Livros sobre espetáculos, ilustrados com belas fotos, existem aos montes. Mas são poucos aqueles nos quais o fotógrafo, ultrapassando o olhar passivo do espectador, avança em regiões secretas de um balé ou peça de teatro, oferecendo uma leitura nova e reveladora do que se viu no palco. É exatamente esta a impressão provocada pelo livro Ritual (Estação Liberdade, 112 págs., R$ 45), documentação do espetáculo multimídia homônimo, dirigido pelo artista e estilista Carlos Miele, trazendo 80 fotos de Gal Oppido e texto de Vitoria Daniela Bousso.

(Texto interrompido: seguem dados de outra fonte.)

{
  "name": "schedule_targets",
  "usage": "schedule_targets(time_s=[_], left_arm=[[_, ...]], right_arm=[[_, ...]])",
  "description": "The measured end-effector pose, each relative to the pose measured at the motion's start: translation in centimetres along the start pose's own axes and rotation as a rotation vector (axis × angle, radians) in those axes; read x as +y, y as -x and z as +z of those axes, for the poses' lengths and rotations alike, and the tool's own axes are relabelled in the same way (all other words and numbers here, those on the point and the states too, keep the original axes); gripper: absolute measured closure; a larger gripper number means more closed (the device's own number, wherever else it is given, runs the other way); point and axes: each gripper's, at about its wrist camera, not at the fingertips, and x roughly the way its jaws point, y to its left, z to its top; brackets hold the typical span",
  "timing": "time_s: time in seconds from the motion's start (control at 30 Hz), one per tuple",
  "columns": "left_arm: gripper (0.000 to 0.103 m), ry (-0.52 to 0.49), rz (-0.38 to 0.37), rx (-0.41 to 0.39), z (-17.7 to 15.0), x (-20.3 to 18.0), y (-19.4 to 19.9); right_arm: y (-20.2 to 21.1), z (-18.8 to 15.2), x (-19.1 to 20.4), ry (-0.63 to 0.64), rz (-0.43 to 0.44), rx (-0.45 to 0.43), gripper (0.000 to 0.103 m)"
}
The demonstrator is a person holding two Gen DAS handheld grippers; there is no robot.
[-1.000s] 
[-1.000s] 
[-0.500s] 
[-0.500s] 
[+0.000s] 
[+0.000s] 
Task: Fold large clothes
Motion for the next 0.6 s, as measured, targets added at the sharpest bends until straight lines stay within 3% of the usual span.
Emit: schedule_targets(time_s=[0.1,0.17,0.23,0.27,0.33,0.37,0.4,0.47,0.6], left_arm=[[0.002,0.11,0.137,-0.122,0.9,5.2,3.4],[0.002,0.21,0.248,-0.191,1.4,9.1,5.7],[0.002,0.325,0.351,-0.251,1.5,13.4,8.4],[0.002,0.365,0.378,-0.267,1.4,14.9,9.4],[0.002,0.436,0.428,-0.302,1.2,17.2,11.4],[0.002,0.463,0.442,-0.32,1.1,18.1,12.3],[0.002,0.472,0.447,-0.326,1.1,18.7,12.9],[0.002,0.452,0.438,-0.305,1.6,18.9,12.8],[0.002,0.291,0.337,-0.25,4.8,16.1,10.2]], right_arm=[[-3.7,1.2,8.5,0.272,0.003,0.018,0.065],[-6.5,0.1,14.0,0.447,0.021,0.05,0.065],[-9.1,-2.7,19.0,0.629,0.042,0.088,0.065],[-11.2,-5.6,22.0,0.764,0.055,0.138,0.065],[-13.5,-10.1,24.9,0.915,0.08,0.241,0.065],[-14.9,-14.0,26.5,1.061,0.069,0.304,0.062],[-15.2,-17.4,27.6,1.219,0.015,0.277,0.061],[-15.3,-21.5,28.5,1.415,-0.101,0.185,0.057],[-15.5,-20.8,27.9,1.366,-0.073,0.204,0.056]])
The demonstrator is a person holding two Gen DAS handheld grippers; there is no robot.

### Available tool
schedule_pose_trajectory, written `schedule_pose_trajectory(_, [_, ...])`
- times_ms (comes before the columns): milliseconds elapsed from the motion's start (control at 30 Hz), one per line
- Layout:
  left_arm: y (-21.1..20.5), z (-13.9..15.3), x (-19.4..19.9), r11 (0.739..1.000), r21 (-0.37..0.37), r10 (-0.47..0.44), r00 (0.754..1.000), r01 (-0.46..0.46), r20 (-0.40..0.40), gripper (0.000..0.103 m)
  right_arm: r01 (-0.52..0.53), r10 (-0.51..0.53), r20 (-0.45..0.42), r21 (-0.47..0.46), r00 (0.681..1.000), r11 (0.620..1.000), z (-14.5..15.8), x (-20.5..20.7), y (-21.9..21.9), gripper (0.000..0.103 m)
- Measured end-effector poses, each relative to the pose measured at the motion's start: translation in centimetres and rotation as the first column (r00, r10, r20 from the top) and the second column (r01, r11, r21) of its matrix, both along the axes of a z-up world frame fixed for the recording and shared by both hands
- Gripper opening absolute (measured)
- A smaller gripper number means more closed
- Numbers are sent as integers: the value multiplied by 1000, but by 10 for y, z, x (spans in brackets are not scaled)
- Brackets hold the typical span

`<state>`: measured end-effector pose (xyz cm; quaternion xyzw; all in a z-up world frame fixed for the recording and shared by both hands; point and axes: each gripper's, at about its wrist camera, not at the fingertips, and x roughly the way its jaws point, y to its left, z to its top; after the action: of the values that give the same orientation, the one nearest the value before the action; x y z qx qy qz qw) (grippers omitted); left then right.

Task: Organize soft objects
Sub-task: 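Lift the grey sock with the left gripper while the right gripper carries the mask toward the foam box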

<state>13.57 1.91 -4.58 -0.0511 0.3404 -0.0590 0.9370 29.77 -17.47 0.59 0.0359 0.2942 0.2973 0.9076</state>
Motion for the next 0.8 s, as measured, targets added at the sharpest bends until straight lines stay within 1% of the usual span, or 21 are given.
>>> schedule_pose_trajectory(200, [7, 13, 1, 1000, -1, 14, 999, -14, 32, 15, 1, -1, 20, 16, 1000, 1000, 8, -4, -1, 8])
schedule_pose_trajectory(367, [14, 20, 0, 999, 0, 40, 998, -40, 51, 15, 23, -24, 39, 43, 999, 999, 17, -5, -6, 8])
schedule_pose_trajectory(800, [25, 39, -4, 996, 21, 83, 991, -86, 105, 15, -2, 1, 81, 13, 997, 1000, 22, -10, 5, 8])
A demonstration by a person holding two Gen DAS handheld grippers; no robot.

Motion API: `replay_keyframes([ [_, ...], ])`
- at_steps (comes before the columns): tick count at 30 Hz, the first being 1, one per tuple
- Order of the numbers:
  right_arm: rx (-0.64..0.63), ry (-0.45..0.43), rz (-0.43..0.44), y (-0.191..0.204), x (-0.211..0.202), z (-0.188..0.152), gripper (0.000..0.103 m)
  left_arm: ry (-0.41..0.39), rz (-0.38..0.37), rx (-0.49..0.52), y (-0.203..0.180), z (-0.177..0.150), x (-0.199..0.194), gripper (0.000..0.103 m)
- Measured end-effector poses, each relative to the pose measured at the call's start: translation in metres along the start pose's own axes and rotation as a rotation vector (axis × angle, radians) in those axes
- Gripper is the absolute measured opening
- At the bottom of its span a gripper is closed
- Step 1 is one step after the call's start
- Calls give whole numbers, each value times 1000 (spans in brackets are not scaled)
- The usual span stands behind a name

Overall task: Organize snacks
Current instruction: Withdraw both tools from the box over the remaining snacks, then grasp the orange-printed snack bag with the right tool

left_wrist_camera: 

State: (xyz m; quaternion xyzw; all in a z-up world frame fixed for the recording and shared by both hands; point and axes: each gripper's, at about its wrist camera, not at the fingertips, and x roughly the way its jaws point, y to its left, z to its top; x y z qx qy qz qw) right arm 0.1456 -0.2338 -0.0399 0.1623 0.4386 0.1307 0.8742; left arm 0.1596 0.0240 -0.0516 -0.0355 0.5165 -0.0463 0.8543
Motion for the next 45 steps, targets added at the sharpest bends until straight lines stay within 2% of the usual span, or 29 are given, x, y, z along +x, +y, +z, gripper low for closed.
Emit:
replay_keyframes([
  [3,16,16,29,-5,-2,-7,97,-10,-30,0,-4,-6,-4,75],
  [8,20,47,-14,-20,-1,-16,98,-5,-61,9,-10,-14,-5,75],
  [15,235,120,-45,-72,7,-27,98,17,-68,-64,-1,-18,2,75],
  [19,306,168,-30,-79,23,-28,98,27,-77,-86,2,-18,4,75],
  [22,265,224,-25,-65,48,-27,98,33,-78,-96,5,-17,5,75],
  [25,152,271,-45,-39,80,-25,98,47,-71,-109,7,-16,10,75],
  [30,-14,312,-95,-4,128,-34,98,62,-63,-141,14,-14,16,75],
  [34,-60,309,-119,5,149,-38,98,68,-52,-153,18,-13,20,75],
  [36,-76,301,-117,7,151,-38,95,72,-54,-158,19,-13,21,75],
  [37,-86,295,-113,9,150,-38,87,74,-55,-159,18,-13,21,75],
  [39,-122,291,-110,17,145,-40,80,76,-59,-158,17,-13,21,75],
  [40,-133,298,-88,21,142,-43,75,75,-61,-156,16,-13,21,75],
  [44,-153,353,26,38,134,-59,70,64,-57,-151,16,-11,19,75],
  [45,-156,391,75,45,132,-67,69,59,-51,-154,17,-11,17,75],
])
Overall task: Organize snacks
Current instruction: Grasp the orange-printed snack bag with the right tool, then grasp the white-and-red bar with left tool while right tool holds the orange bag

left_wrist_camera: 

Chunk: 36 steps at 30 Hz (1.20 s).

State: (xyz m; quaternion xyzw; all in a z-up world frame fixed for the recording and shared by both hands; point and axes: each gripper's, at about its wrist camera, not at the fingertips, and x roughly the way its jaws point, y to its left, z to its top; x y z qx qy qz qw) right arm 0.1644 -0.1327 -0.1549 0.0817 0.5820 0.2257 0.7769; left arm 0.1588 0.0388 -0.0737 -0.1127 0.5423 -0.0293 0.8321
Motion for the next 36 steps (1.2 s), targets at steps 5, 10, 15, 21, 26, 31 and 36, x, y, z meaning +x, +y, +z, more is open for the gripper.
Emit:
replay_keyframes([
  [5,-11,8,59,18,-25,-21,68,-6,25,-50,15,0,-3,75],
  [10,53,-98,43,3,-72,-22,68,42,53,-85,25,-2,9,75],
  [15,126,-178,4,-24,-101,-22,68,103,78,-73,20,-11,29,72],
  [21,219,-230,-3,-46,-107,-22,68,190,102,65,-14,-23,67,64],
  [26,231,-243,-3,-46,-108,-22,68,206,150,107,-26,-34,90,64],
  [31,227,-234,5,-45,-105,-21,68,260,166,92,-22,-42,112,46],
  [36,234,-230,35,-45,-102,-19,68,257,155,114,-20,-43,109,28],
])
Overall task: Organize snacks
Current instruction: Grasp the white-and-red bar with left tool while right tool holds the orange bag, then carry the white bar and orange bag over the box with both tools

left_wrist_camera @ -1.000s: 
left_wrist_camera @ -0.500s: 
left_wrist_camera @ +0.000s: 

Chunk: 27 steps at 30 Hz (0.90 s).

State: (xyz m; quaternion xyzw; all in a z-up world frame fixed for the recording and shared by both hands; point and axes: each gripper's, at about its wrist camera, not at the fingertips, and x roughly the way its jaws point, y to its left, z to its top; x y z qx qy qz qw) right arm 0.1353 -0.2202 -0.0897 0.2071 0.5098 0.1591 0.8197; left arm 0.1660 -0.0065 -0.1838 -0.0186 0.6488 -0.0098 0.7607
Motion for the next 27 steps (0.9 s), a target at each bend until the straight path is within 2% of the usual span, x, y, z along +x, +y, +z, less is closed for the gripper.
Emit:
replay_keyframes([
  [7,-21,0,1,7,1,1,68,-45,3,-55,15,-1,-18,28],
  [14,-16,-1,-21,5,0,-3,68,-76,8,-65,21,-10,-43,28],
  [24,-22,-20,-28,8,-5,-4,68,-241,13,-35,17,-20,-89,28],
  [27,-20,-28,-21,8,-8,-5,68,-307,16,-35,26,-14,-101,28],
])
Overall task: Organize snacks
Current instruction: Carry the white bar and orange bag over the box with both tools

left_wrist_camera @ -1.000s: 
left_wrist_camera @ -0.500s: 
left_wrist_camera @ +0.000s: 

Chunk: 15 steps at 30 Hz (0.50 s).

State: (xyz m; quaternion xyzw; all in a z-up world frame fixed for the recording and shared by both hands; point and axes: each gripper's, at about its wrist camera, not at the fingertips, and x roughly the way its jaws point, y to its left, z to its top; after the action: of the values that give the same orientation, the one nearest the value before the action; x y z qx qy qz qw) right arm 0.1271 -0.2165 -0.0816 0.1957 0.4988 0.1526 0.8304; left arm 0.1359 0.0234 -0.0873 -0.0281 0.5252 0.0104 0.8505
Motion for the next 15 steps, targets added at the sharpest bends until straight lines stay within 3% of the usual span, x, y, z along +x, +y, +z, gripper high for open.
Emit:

Acostumado a cruzar linguagens e referências, Miele gostou do formato híbrido da obra. “Não se trata nem de um livro de dança nem de artes visuais”, avisa. “A idéia era criar algo independente do espetáculo, que não ficasse preso ao lado narrativo.” Composto de cinco performances, o balé-multimídia nasceu das roupas-objetos desenhadas por Miele com materiais de alta tecnologia, como os “vestidos de metal líquido”, os “lucíferos”, as “roupas de fuga” ou os “vestidos de fibra óptica”, feitospara adquirirem as formas desenhadas pelos movimentos dos bailarinos. Foi a maneira que ele encontrou para colocar em cena diferentes representações do corpo, do primitivo e mítico ao digital e tecnológico. Atento a todas as ressonâncias das performances, Gal Oppido reforçou seu lado sensorial. “É raro poder fazer um mergulho profundo e a partir daí extrair e fornecer dados e indícios da concepção do espetáculo”, diz Oppido. O resultado é uma obra autônoma, que respira uma poética própria.